What needs to be done: Only the lines from the one containing "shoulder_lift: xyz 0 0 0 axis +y" through the end of the records should be retyped, exactly and including both ends; pictures stay out.

Supplied data:
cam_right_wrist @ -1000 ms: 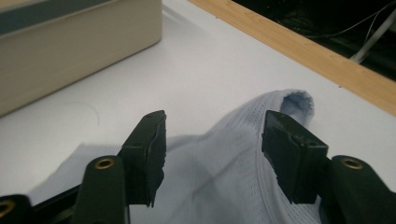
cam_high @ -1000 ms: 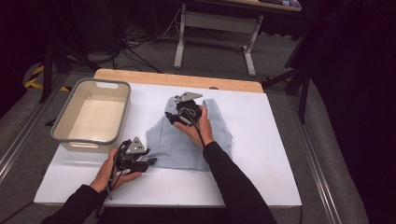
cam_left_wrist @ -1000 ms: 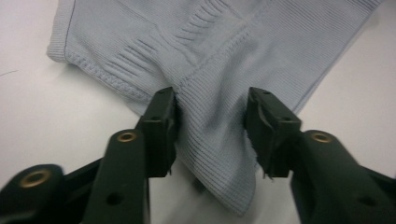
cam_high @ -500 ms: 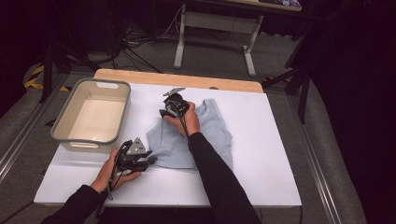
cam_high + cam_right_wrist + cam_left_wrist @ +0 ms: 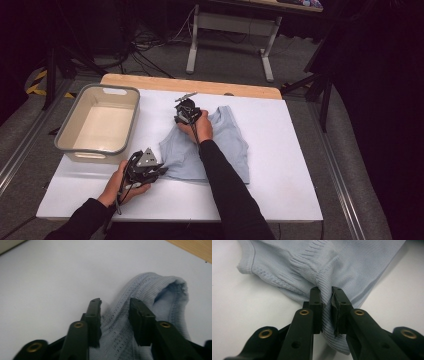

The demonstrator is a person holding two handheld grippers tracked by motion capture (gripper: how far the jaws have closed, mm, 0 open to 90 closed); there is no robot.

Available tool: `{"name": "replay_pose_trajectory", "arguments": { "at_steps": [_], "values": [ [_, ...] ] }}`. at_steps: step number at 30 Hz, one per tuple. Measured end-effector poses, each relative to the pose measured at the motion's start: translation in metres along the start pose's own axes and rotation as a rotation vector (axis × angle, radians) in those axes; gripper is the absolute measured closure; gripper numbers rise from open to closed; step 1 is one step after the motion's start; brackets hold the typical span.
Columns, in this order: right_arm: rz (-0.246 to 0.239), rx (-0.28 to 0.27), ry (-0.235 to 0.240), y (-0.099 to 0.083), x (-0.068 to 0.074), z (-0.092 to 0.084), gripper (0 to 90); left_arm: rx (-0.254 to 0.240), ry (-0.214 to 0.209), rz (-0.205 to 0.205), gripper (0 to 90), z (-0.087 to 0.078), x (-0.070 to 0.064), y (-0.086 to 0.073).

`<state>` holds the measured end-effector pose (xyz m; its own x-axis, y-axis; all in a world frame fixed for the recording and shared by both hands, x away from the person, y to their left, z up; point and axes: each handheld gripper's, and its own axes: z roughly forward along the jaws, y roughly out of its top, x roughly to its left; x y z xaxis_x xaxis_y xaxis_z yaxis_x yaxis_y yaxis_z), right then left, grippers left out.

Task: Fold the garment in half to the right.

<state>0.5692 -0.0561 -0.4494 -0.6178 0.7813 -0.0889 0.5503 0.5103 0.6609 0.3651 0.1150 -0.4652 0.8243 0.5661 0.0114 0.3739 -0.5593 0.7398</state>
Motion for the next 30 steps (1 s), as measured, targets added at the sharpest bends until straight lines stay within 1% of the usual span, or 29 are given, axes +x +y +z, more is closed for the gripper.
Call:
{"name": "replay_pose_trajectory", "arguments": {
  "at_steps": [1,2,3,7,10,12,16,18,19,21,23,25,27,28,30],
  "values": [
    [0.000,0.000,-0.004,0.000,0.000,0.000,67.8,-0.001,0.004,0.003,80.5,0.000,-0.001,0.000],
    [-0.001,0.002,-0.011,0.000,0.000,0.000,73.5,0.000,0.011,0.009,80.7,-0.001,-0.001,0.000],
    [-0.008,0.003,-0.028,0.000,0.001,-0.001,80.6,0.000,0.010,0.008,80.8,-0.001,-0.001,0.000],
    [-0.021,0.006,-0.038,0.001,0.003,-0.001,83.9,-0.002,0.010,0.011,80.8,-0.001,-0.001,0.000],
    [-0.032,0.009,-0.043,0.001,0.004,-0.001,84.9,-0.006,0.015,0.020,80.8,-0.002,-0.001,-0.001],
    [-0.026,0.001,-0.035,0.001,0.004,-0.001,85.5,-0.006,0.020,0.026,80.9,-0.003,-0.001,-0.001],
    [-0.030,-0.009,-0.014,0.001,0.005,-0.003,85.7,-0.005,0.028,0.040,81.1,-0.007,-0.003,-0.001],
    [-0.026,-0.037,0.000,0.003,0.007,-0.006,85.7,-0.006,0.036,0.047,81.1,-0.011,-0.003,-0.003],
    [-0.023,-0.053,0.011,0.004,0.009,-0.009,85.7,-0.006,0.039,0.048,81.1,-0.013,-0.003,-0.003],
    [-0.031,-0.066,0.016,0.006,0.011,-0.012,85.7,-0.007,0.047,0.047,81.1,-0.017,-0.002,-0.005],
    [-0.026,-0.097,0.029,0.008,0.013,-0.017,85.7,-0.003,0.051,0.045,81.1,-0.023,-0.001,-0.007],
    [-0.037,-0.117,0.045,0.011,0.015,-0.021,85.7,-0.004,0.063,0.042,81.2,-0.028,-0.001,-0.009],
    [-0.048,-0.136,0.054,0.014,0.019,-0.025,85.7,-0.004,0.061,0.037,81.2,-0.034,0.000,-0.010],
    [-0.051,-0.149,0.059,0.016,0.022,-0.027,85.7,-0.010,0.070,0.041,81.1,-0.036,-0.001,-0.010],
    [-0.059,-0.169,0.066,0.018,0.024,-0.030,85.7,-0.022,0.072,0.039,81.2,-0.039,-0.001,-0.010]
  ]
}}
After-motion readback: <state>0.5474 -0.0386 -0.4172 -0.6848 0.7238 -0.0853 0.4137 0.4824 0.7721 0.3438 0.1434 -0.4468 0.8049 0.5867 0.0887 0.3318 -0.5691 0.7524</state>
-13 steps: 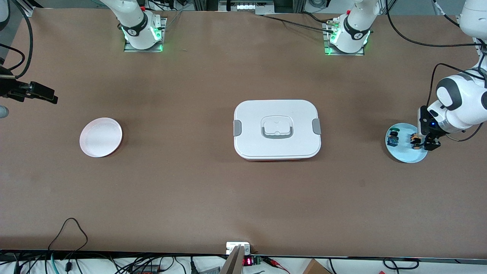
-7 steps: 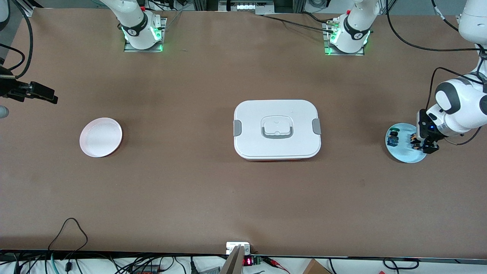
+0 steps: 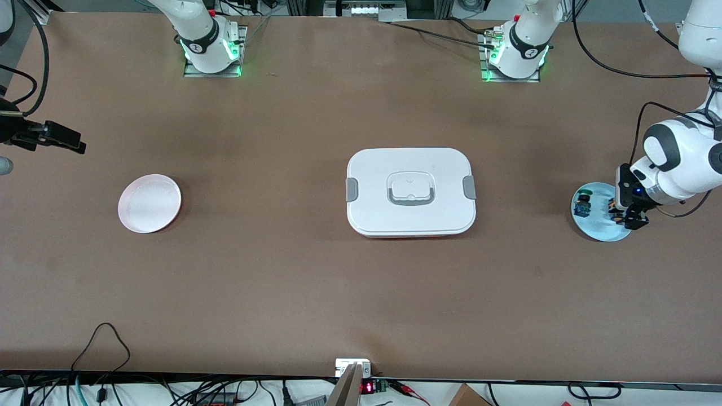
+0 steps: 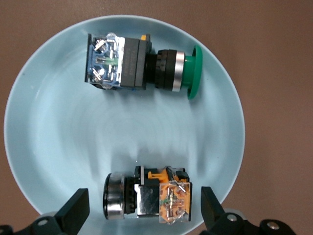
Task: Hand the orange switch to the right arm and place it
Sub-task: 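Close the left gripper on the orange switch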
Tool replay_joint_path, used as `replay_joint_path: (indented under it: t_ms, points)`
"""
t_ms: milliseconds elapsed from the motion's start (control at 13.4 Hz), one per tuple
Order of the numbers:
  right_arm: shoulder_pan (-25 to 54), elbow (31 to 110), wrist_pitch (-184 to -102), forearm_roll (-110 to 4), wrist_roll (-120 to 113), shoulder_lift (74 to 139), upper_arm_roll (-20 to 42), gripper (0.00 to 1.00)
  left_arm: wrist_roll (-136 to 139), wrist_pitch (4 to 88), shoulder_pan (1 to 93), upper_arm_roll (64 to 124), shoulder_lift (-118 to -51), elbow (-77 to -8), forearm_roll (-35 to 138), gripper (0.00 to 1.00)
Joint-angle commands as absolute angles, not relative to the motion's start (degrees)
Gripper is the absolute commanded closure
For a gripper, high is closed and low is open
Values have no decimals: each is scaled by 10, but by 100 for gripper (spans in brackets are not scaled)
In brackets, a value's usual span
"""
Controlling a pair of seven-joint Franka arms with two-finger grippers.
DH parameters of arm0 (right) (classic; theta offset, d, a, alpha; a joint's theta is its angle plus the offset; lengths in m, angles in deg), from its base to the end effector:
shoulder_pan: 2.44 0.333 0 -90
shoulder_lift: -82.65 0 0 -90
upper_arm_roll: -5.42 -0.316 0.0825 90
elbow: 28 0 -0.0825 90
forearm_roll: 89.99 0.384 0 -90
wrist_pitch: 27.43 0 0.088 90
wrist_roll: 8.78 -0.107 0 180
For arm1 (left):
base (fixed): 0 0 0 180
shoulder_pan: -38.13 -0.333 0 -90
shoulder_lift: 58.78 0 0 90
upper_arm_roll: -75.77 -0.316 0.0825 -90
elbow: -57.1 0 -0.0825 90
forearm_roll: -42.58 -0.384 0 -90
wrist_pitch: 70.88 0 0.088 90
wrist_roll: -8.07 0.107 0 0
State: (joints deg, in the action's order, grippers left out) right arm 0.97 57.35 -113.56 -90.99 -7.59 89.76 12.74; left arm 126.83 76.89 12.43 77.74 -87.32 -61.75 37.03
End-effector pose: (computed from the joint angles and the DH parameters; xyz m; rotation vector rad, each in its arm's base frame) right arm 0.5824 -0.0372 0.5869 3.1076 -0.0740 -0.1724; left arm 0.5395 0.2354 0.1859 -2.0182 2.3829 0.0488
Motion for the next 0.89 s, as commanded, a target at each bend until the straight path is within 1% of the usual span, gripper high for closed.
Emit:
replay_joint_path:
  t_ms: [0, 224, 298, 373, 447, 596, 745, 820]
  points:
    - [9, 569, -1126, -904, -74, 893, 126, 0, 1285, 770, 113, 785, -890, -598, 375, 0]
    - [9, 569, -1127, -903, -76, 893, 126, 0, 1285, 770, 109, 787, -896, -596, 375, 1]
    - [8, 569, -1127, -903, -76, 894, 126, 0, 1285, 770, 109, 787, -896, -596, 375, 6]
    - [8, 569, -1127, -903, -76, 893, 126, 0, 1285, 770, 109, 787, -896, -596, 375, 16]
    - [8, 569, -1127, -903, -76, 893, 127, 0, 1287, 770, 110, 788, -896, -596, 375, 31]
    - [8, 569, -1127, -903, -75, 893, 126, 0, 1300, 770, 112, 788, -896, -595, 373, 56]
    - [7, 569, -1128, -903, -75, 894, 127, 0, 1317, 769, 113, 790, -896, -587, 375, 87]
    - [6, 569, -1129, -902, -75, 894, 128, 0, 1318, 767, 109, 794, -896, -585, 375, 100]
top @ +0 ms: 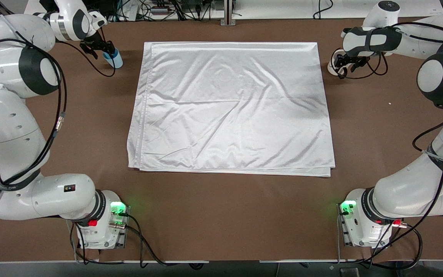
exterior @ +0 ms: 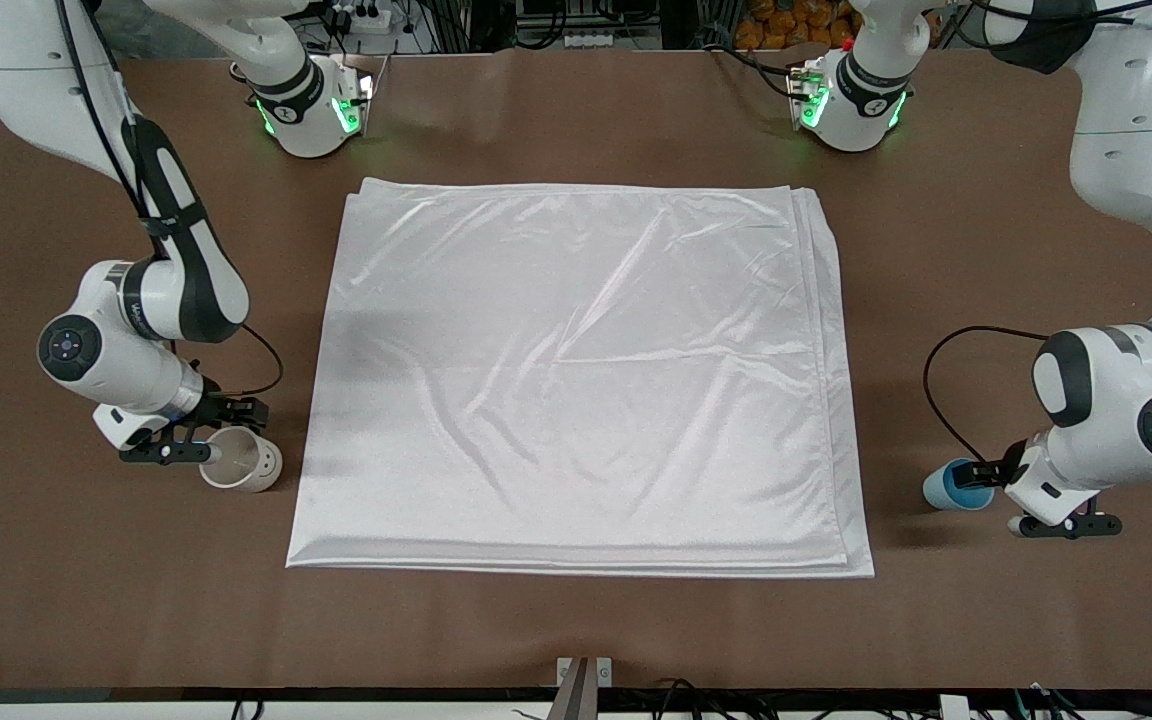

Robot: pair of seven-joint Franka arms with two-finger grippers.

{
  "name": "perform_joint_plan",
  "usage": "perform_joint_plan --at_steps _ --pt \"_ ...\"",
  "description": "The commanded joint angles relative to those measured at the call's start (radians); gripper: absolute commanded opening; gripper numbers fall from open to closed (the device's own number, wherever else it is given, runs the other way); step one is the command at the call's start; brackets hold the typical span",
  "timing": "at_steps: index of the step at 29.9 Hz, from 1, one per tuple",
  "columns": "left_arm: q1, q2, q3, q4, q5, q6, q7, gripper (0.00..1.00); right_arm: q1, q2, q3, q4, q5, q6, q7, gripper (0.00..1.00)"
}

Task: Place blue cup into white mug on cloth

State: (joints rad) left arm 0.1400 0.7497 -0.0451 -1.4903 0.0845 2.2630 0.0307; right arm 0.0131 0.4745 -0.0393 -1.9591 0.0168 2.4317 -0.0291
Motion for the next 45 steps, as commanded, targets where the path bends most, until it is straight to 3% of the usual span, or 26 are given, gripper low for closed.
perform_joint_plan --at_steps 1,9,17,27,34,45 --pt "0.012 0.016 -0.004 0.021 0.008 0.018 -0.006 0.02 -0.012 0.010 0.006 0.005 0.006 0.017 -0.015 0.47" --pt "0.012 0.016 -0.005 0.019 -0.009 0.020 -0.009 0.00 -0.005 0.007 0.006 0.014 0.006 0.012 -0.014 0.00" --pt "0.013 0.016 -0.005 0.019 -0.011 0.020 0.006 0.00 0.007 -0.028 0.013 0.039 0.008 -0.016 0.000 0.00" --pt "0.032 -0.022 -0.006 0.022 0.001 0.015 0.011 0.00 0.094 -0.059 0.015 0.216 0.008 -0.287 0.142 0.00" --pt "0.020 -0.059 -0.009 0.022 -0.006 -0.026 0.002 0.00 0.189 -0.063 0.016 0.296 0.008 -0.365 0.284 0.00" --pt "-0.037 -0.067 -0.015 0.022 -0.008 -0.031 -0.100 0.00 0.399 -0.054 0.012 0.367 -0.006 -0.370 0.546 0.00"
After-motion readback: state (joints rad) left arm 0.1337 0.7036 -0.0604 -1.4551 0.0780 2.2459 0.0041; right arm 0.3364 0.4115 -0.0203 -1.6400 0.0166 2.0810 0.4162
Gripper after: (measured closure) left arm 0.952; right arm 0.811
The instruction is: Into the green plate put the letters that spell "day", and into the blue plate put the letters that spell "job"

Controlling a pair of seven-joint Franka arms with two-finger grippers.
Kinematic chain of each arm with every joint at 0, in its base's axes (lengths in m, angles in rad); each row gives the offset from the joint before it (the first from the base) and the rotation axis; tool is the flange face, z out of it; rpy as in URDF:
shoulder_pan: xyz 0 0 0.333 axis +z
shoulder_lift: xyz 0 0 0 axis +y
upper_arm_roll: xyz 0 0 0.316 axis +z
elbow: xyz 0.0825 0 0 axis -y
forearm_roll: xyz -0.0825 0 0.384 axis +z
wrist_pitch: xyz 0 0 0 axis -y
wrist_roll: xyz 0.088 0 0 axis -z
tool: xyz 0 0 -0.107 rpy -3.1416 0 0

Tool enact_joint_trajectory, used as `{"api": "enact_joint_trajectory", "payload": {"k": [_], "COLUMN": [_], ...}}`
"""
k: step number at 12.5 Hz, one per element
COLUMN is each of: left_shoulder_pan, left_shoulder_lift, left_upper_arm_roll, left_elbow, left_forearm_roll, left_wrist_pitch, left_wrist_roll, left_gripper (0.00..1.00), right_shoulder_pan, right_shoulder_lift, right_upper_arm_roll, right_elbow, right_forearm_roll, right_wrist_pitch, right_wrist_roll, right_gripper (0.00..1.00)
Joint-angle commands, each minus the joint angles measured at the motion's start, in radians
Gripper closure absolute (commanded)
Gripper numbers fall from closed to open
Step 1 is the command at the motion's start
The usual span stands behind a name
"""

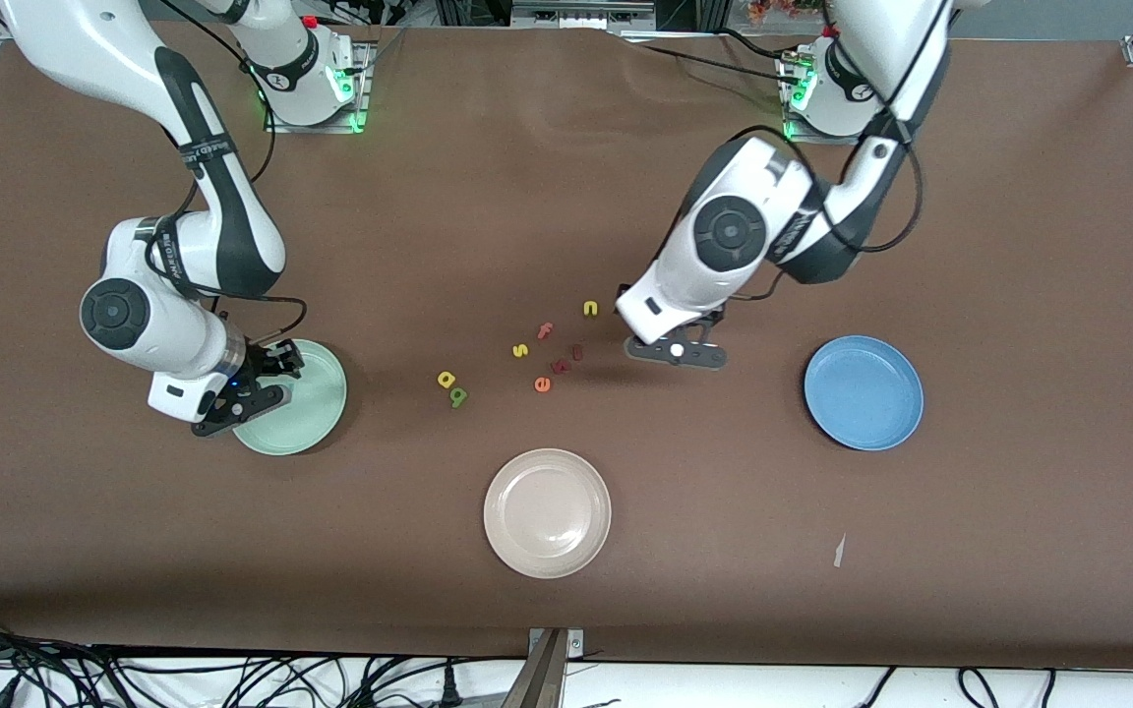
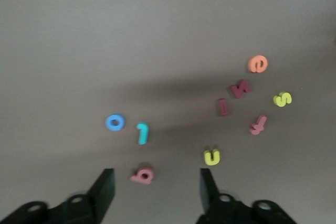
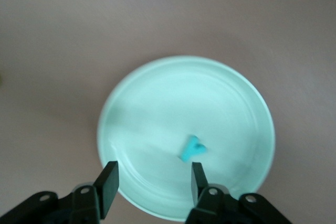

Output below:
shoulder_lift: xyz 0 0 0 axis +y
upper_arm_roll: xyz 0 0 0.316 axis +z
elbow: xyz 0.0825 0 0 axis -y
forearm_roll: xyz -0.0825 0 0.384 axis +z
wrist_pitch: xyz 0 0 0 axis -y
wrist_roll: xyz 0.088 0 0 axis -z
tool: xyz 0 0 -0.107 rpy -3.1416 0 0

Tool enact_joint_trajectory, used as `{"api": "enact_joint_trajectory", "payload": {"k": [_], "COLUMN": [_], ...}}`
"""
k: step number at 12.5 Hz, one per element
COLUMN is each of: left_shoulder_pan, left_shoulder_lift, left_upper_arm_roll, left_elbow, left_forearm_roll, left_wrist_pitch, left_wrist_roll, left_gripper (0.00..1.00), right_shoulder_pan, right_shoulder_lift, right_upper_arm_roll, right_elbow, right_forearm_roll, right_wrist_pitch, right_wrist_roll, right_gripper (0.00..1.00)
Joint-angle commands, each minus the joint angles measured at the motion's start, in radians
Gripper closure absolute (commanded)
Gripper numbers fall from closed to open
Step 1 is the command at the motion's start
The usual span stands behind a name
"""

What the exercise required is now complete.